Prompt: Return the count of lines in the records that include the string "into", and nothing besides it.

**********

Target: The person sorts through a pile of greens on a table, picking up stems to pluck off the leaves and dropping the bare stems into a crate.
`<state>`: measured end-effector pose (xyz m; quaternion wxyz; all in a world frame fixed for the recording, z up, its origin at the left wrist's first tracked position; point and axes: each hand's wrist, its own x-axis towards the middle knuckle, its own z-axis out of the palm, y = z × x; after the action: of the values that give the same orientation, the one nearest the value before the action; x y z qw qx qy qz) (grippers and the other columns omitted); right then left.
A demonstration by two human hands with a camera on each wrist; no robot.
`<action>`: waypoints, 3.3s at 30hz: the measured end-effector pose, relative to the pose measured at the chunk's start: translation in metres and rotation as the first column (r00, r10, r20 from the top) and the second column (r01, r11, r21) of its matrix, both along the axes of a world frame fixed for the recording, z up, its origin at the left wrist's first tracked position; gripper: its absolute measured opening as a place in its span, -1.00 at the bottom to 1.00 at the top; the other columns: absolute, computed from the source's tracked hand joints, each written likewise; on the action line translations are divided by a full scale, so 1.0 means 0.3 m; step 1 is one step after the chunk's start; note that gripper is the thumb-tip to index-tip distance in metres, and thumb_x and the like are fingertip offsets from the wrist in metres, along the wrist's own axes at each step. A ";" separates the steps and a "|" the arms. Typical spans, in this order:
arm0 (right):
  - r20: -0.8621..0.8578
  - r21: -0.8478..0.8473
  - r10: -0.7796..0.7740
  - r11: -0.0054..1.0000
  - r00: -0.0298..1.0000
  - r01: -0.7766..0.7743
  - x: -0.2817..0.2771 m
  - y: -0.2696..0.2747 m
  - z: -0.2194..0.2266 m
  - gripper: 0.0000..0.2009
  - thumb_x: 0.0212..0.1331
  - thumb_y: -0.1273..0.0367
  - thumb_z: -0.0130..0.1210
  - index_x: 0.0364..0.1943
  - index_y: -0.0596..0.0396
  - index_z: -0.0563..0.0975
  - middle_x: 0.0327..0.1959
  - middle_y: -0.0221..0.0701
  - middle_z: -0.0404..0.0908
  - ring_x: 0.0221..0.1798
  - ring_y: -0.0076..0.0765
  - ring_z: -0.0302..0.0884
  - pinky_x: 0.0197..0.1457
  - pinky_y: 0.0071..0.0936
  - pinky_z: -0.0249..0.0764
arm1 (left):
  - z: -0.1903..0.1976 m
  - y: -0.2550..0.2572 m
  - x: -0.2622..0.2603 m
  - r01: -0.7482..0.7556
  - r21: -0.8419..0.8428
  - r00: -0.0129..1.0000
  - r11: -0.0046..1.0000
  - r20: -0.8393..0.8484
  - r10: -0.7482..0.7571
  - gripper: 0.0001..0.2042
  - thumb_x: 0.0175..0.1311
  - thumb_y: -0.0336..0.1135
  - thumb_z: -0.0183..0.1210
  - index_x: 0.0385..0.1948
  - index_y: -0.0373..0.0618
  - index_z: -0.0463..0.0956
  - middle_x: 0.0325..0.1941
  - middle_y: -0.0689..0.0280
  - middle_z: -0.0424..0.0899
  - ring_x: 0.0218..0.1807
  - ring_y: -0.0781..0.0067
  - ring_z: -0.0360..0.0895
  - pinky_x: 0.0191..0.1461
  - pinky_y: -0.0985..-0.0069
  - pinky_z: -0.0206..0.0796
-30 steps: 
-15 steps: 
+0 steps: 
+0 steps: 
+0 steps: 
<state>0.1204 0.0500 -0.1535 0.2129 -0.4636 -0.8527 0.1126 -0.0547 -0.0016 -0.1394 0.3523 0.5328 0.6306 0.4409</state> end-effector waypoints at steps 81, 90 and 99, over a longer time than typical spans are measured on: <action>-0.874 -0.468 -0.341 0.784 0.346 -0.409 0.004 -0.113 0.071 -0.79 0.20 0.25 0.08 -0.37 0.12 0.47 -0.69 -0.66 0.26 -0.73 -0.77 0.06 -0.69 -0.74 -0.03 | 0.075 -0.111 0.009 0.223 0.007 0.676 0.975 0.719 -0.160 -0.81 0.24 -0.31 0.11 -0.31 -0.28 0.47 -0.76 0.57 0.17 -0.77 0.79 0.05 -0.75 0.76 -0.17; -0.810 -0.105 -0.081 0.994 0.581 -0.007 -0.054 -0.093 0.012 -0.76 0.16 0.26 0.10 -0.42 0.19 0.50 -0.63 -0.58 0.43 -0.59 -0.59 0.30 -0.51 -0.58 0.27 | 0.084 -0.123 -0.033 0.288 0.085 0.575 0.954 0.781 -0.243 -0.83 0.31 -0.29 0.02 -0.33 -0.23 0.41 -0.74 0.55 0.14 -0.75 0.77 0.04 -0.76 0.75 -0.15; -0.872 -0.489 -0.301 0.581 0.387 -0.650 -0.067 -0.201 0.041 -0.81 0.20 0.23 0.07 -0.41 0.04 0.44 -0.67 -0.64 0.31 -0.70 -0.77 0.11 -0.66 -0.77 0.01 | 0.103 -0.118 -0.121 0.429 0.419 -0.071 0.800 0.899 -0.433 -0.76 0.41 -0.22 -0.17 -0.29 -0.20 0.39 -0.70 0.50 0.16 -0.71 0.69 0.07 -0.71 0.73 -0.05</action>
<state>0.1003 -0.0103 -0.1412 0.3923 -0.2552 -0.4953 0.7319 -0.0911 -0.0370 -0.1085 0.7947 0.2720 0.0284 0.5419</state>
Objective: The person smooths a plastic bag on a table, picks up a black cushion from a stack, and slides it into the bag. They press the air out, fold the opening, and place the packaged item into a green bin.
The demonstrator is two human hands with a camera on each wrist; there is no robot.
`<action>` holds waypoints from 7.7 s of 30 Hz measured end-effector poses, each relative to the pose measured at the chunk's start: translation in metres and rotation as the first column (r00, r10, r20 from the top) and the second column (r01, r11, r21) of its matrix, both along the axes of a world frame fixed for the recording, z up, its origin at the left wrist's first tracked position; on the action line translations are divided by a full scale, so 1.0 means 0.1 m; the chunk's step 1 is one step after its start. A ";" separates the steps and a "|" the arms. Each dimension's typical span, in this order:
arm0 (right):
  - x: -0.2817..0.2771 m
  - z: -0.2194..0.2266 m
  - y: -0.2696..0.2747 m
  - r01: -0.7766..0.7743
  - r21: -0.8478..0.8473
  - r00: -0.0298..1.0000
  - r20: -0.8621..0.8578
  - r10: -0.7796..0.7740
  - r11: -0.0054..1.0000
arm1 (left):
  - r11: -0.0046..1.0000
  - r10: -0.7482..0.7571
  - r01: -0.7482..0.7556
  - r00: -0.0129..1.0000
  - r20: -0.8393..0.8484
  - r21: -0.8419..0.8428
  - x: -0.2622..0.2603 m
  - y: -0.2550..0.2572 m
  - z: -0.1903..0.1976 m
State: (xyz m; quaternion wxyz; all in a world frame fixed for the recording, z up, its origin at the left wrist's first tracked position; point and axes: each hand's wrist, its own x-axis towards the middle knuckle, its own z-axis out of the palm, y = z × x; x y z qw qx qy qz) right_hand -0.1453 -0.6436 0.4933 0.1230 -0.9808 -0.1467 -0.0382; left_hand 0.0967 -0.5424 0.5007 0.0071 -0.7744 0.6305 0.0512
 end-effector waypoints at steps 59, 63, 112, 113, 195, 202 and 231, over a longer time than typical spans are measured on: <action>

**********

Task output: 2